Start of The data

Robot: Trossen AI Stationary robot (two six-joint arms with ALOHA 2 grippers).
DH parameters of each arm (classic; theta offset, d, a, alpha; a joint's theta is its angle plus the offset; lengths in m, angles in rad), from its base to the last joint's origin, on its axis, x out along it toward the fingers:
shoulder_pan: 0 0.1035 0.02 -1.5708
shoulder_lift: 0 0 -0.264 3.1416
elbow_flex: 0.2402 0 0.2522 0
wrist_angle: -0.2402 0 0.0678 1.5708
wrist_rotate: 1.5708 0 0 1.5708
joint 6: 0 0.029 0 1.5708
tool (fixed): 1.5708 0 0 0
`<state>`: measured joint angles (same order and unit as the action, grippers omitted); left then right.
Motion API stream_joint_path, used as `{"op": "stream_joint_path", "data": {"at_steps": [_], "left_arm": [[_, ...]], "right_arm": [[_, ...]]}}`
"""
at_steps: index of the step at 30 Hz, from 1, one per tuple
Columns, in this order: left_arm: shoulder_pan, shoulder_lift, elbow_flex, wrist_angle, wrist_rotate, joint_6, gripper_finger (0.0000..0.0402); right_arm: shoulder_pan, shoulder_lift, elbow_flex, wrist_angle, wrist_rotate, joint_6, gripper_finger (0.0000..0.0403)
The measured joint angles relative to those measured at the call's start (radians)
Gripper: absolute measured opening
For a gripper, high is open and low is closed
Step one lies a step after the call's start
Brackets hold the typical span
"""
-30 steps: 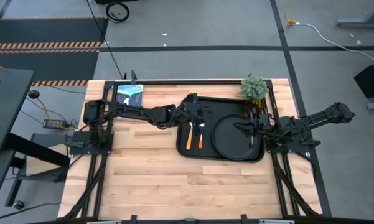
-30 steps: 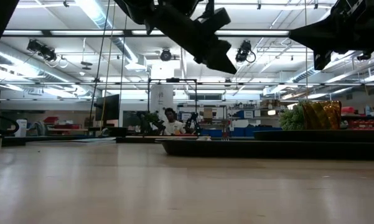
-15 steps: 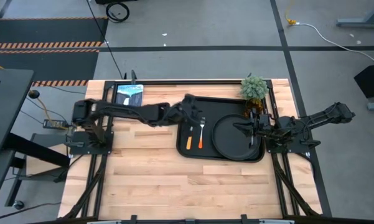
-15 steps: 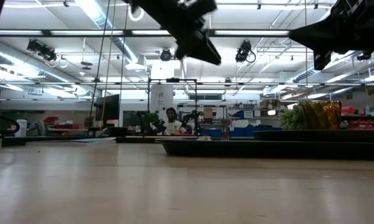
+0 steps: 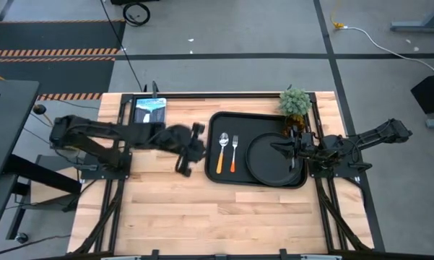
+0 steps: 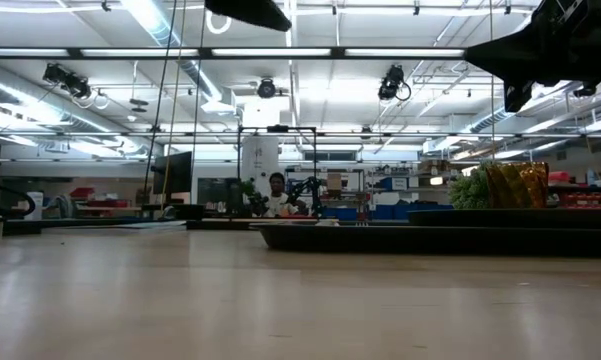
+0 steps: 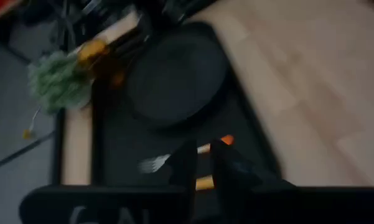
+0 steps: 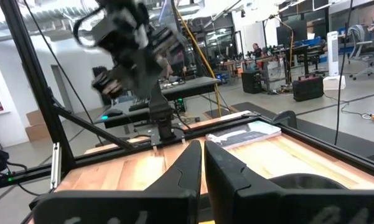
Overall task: Pick and place plate/cup/fork/spoon on tray
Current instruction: Return to Home Position
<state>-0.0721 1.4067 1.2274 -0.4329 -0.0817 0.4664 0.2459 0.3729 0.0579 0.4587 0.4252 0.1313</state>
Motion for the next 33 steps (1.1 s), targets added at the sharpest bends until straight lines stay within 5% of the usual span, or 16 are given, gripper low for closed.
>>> {"op": "stream_joint_path", "data": {"at_steps": [15, 21, 33], "left_arm": [[-0.245, -0.514, -0.676, 0.508, -0.020, -0.306, 0.0039], [-0.304, -0.778, -0.834, 0.529, -0.143, -0.384, 0.0039], [-0.383, -1.198, -1.033, 0.425, -0.204, -0.461, 0.0039]], "right_arm": [[0.000, 0.009, 0.000, 0.004, 0.000, 0.000, 0.0027], [0.000, 0.008, 0.000, 0.004, 0.000, 0.000, 0.0027], [0.000, 0.008, 0.000, 0.004, 0.000, 0.000, 0.0027]]}}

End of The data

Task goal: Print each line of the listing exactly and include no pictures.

Answer for this exercise:
Robot: Trossen AI Stationary robot (two six-joint arms with ALOHA 2 grippers).
DH parameters of each arm (classic; theta offset, d, a, alpha; a joint's theta is its angle plus the offset; lengths in m, angles in rad), from its base to the last joint's origin, on its axis, x out along it toward the fingers:
shoulder_pan: 0 0.1035 0.02 -1.5708
shoulder_lift: 0 0 -0.264 3.1416
elbow_flex: 0.2402 0 0.2522 0
wrist_angle: -0.2402 0 0.0678 1.5708
wrist_rotate: 1.5708 0 0 1.5708
joint 6: 0 0.029 0 1.5708
tool (fixed): 1.5708 0 0 0
`<state>`: measured joint angles (same order and unit as the action, grippers omitted); left then right.
Motion API stream_joint_path, used as `{"op": "stream_joint_path", "data": {"at_steps": [_], "left_arm": [[_, ...]], "right_arm": [[_, ...]]}}`
"""
at_steps: index of the step at 30 Hz, from 1, one per tuple
Columns, in this order: left_arm: shoulder_pan, shoulder_lift, elbow_flex, wrist_angle, wrist_rotate, joint_6, gripper_finger (0.0000..0.0402); right_arm: shoulder_pan, shoulder_lift, elbow_flex, wrist_angle, wrist_rotate, joint_6, gripper_finger (0.0000..0.0403)
The measured joint angles relative to those measured at the call's start (radians)
Gripper: absolute measured opening
For a gripper, high is open and low is closed
Step one lies a step after the call's start
Brackets hold the typical span
"""
-30 steps: 
-30 steps: 
-15 steps: 
-15 steps: 
+0 steps: 
+0 steps: 
+0 steps: 
+0 steps: 
Overall task: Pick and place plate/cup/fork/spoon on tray
Current instruction: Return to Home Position
<state>-0.0721 1.4067 1.2274 -0.4329 -0.0817 0.4664 0.2459 0.3729 0.0579 0.4587 0.4252 0.1313</state>
Motion for the next 33 steps (1.1 s), targets added at the sharpest bends until straight lines stay within 5% of the usual span, or 16 are given, gripper low for closed.
>>> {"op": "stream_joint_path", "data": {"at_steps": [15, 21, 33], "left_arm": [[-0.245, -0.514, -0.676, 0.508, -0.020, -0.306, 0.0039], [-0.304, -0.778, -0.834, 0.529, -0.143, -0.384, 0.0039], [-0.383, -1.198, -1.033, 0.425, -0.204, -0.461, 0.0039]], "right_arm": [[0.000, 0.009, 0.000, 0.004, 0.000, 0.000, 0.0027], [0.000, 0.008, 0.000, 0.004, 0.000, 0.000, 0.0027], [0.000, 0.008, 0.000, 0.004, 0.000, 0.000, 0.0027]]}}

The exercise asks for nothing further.